▸ Task to complete:
Reproduce exactly, from the data that follows, the line with "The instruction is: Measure", the line with "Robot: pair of", and every line that lies between them.

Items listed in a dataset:
·····

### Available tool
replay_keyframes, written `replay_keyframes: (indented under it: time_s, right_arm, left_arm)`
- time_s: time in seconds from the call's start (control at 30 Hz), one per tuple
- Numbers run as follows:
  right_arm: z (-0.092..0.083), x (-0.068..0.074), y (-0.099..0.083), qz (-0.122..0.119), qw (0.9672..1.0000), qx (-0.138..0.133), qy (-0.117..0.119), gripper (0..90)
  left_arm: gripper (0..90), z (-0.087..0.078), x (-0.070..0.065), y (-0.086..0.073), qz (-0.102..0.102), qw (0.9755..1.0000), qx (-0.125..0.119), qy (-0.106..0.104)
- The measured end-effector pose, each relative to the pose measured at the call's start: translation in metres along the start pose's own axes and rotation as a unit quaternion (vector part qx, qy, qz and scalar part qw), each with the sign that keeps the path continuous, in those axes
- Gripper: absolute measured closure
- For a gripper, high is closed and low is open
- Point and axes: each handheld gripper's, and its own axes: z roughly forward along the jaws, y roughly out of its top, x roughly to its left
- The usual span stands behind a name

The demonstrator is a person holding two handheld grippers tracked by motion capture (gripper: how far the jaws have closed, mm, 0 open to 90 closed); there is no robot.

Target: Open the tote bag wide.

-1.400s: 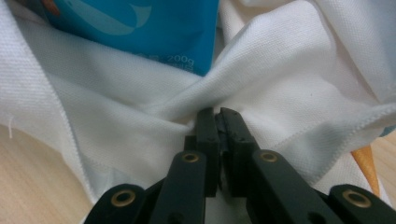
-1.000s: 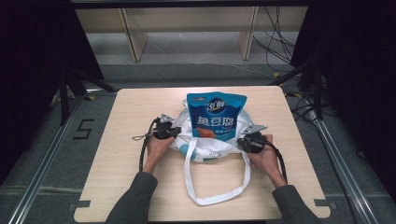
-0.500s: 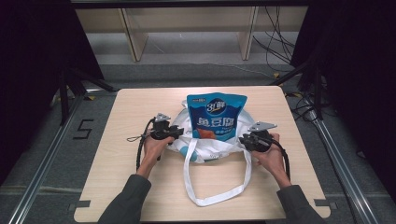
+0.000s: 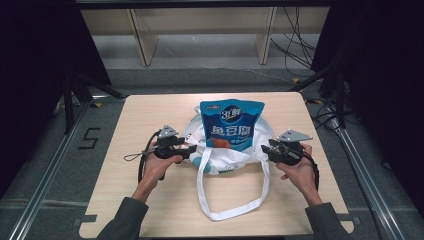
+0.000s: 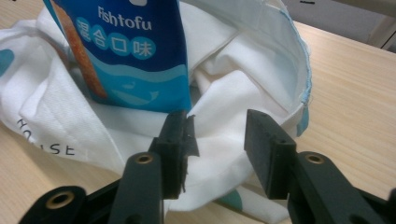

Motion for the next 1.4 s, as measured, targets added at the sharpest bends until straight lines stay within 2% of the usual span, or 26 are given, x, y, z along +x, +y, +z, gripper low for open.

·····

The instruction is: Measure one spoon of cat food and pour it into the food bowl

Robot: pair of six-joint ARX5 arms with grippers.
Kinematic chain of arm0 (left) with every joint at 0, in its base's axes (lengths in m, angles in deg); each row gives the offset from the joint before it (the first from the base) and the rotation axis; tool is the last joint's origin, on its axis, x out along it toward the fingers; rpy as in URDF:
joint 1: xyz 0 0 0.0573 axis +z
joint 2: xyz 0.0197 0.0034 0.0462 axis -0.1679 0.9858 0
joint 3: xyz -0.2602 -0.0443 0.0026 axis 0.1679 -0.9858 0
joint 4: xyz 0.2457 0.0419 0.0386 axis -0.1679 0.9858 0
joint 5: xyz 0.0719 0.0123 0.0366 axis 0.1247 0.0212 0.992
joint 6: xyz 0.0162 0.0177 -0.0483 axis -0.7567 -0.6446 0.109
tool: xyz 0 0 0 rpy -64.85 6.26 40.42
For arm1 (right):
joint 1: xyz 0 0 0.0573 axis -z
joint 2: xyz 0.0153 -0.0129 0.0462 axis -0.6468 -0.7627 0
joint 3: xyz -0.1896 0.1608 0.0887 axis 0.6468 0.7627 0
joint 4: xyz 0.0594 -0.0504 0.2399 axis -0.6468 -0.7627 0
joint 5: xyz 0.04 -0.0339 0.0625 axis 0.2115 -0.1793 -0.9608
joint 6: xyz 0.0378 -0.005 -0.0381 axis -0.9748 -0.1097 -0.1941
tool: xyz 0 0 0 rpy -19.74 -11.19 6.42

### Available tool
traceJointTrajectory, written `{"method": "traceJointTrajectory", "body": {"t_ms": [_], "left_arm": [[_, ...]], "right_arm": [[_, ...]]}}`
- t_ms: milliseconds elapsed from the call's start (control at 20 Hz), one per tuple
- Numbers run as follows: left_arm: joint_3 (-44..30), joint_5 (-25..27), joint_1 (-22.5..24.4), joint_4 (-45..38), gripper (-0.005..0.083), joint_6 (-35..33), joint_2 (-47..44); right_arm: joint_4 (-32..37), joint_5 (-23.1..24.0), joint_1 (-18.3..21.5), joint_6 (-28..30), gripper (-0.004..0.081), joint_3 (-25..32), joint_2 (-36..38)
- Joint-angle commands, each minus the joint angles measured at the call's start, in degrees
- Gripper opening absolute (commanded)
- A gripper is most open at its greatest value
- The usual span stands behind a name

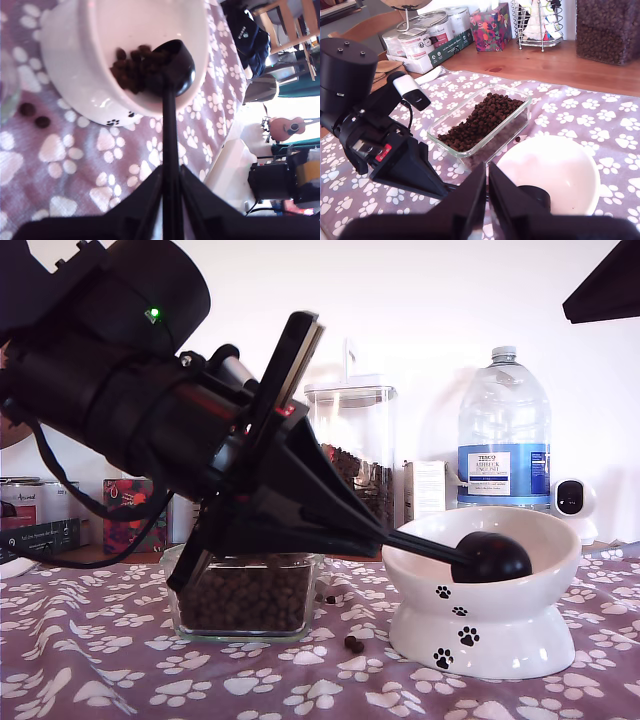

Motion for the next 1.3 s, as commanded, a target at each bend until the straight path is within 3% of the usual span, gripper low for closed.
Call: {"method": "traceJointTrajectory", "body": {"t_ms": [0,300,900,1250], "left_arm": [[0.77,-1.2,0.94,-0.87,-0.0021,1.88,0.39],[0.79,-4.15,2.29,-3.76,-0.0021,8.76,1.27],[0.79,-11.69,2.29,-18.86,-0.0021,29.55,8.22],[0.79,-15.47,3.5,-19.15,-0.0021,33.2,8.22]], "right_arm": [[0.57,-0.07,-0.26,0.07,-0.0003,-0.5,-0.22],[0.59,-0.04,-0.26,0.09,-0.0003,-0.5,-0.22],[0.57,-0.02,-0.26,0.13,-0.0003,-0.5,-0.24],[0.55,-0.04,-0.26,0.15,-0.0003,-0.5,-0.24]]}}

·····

▸ Worked solution:
The instruction is: Measure one spoon of cat food and pour it into the food bowl

Robot: pair of six-joint ARX5 arms with grippers.

That concludes the exercise.